▶ [Work required]: Tally up the lines in the material where the word "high" appears, then give the total and nothing else.

▶ [Material shown]:
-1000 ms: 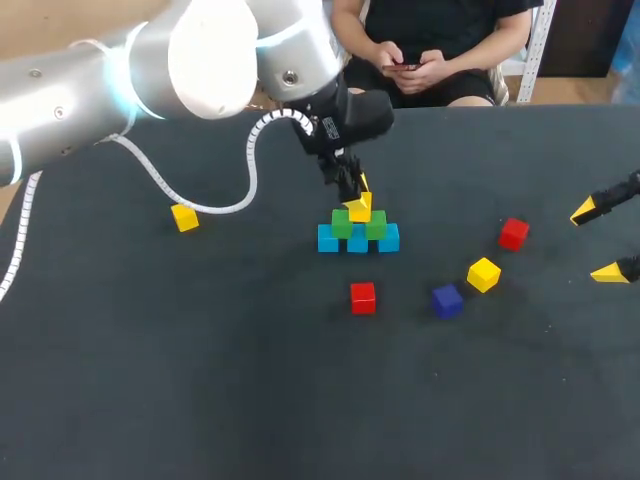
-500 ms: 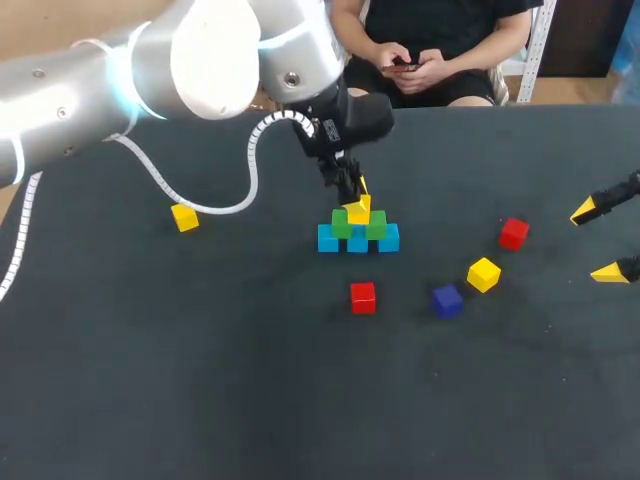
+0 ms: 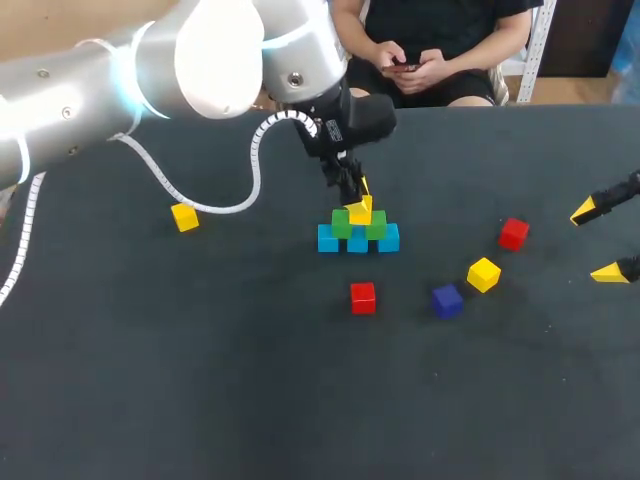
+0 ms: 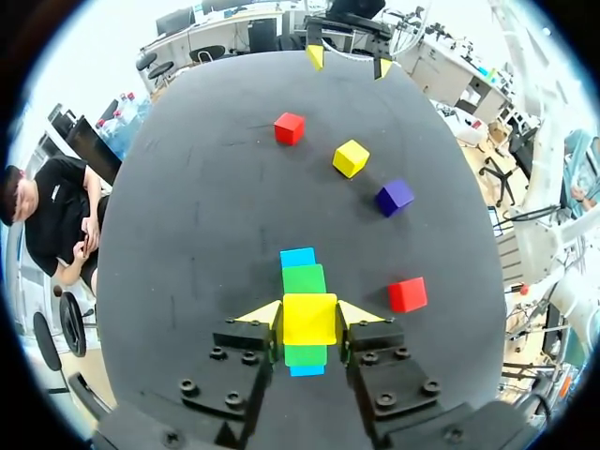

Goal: Place the blue cubes, place green cubes on the blue cubes, place the yellow cubes on the green cubes, then place the red cubes on the yellow cubes, and place purple cube on the red cubes.

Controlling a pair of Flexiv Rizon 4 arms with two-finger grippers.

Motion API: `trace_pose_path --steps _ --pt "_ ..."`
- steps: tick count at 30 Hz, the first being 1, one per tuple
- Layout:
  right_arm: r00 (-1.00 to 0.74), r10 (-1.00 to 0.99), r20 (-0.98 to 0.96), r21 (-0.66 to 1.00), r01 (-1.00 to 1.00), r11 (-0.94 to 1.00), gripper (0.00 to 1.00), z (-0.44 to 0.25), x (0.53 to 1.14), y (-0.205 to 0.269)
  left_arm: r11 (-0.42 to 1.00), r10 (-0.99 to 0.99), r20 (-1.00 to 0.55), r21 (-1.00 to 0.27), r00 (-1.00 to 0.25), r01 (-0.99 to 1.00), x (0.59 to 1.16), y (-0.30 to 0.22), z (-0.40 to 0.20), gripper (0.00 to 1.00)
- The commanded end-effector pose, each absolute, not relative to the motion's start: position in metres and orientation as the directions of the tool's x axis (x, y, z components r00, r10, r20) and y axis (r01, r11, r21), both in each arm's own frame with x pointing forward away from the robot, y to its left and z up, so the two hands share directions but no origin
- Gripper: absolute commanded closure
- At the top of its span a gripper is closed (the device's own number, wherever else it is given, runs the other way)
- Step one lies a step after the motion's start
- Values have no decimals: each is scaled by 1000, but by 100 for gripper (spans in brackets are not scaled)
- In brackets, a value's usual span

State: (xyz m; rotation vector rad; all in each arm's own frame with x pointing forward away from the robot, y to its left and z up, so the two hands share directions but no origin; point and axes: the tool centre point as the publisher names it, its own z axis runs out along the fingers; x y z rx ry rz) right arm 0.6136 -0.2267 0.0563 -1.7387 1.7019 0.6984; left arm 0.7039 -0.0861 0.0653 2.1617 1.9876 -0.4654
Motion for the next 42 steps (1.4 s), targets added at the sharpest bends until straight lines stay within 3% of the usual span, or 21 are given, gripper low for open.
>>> trace_pose_path --steps 1,19,26,30,34,36,37,42 --pt "40 -680 -732 -56 -998 2 0 55 615 -227 -97 940 -337 -93 60 991 707 -88 65 98" --pt "40 -680 -732 -56 -998 2 0 55 615 -227 -94 941 -333 -96 58 991 706 -86 63 93" --pt "40 -680 -732 -56 -998 2 0 55 615 -227 -95 942 -332 -98 57 991 707 -86 62 84" --pt "40 -680 -732 -56 -998 2 0 55 615 -227 -95 942 -331 -100 57 990 707 -86 62 67" --pt "40 -680 -732 -56 -998 2 0 55 615 -227 -98 942 -330 -102 59 990 707 -86 62 32" --pt "40 -680 -732 -56 -998 2 0 55 615 -227 -98 943 -328 -103 59 990 708 -86 62 5" --pt "40 -680 -732 -56 -998 2 0 55 615 -227 -98 943 -329 -103 59 990 708 -86 63 0" --pt "40 -680 -732 -56 -998 2 0 55 615 -227 -98 941 -333 -101 60 990 707 -87 66 0"
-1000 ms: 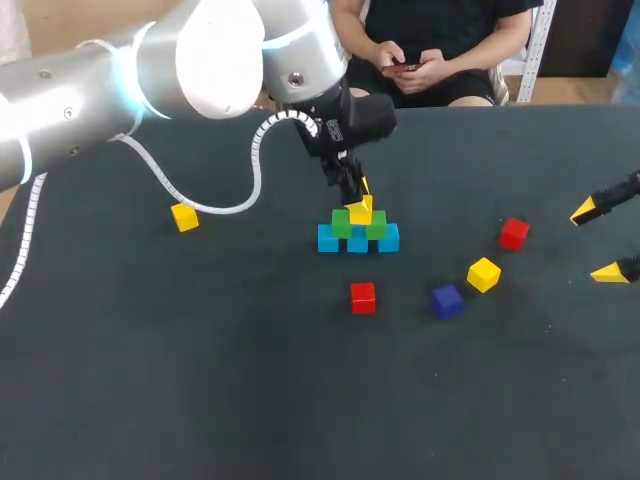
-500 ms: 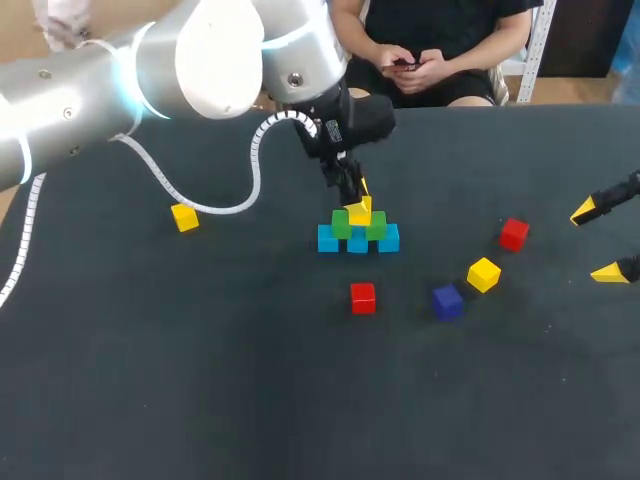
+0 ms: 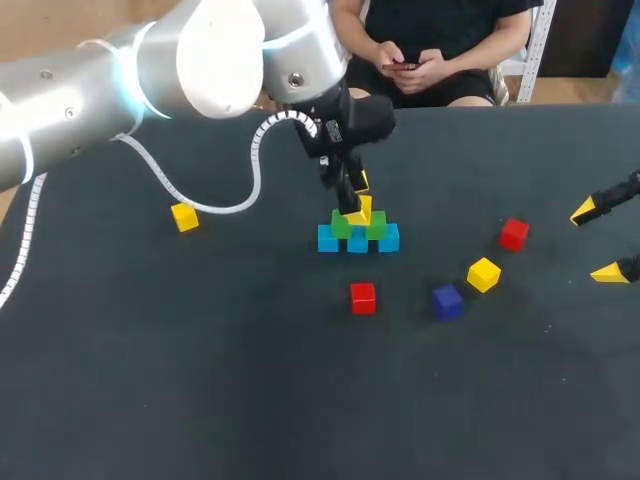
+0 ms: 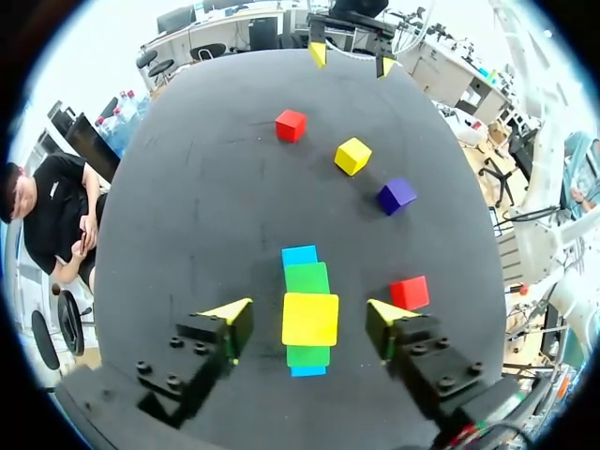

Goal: Place the blue cubes, place green cubes on the blue cubes, place the yellow cubes on the green cubes, then place the red cubes on the yellow cubes, and place purple cube on the red cubes.

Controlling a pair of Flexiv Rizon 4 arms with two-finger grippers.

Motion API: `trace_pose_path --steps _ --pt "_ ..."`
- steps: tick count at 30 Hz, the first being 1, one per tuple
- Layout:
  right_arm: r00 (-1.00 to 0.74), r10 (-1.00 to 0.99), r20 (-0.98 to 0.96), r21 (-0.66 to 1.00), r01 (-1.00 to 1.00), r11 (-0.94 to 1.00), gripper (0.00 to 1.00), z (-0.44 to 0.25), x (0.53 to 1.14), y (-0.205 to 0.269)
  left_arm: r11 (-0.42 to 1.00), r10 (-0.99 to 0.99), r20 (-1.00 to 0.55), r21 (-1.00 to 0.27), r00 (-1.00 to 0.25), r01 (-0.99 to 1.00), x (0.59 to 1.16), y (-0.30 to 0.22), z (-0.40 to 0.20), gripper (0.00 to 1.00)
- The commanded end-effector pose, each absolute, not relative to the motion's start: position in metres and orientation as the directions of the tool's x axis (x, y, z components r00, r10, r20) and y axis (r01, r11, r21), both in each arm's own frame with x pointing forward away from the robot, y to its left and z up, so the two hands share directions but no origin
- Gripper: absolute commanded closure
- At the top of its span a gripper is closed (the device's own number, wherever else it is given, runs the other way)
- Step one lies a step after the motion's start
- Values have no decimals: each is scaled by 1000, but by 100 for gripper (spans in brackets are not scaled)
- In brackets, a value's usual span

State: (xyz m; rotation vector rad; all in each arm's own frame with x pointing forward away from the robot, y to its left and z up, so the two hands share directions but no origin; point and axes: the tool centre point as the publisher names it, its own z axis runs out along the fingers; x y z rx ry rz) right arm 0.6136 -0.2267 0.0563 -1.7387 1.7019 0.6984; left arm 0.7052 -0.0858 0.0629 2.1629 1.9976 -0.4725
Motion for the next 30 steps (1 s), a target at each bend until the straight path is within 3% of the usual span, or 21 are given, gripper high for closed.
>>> trace_pose_path --steps 1,14,30 --pt "40 -680 -732 -56 -998 2 0 55 615 -227 -99 939 -338 -99 61 990 707 -86 67 0" --pt "40 -680 -732 -56 -998 2 0 55 615 -227 -75 928 -368 -31 58 997 694 -40 100 0" --pt "40 -680 -732 -56 -998 2 0 55 615 -227 207 917 -353 24 -186 978 688 73 100 0"
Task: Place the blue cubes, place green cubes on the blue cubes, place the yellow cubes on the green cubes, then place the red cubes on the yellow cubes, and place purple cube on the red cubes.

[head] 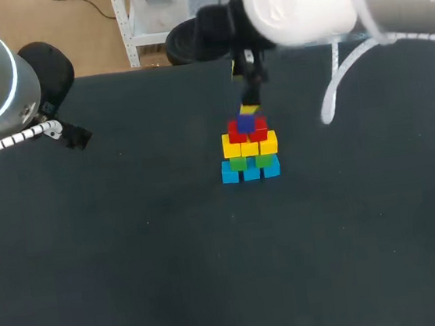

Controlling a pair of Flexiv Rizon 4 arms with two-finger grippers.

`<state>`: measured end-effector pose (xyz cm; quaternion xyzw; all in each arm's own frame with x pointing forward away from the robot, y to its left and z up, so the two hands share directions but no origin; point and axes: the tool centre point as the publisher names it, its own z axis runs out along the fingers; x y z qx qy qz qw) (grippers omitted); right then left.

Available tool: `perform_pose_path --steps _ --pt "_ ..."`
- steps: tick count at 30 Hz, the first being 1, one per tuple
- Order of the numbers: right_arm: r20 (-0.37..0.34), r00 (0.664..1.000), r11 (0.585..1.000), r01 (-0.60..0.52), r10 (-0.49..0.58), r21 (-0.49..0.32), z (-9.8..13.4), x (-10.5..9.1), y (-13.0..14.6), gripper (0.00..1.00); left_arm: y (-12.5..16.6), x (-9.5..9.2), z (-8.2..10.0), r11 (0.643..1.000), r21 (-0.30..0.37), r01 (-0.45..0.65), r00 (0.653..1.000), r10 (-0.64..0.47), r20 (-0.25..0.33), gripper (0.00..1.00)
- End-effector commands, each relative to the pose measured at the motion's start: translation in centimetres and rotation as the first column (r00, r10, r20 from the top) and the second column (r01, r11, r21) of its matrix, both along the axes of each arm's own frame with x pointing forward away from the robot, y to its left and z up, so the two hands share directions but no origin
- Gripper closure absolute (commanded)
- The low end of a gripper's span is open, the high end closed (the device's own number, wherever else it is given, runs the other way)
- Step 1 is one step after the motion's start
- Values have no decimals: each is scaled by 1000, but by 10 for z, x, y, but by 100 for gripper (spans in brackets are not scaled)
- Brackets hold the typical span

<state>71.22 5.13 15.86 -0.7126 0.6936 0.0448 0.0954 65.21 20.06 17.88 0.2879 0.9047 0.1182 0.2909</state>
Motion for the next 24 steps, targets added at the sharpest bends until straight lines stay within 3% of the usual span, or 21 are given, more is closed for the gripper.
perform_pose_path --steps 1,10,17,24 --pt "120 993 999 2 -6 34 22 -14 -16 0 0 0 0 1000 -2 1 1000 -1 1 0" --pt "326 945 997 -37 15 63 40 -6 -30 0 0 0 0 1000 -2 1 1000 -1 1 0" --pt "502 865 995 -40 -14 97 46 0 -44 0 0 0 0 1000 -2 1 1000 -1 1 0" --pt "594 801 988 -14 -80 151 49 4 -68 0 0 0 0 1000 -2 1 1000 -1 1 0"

▶ [Output for this task]: 2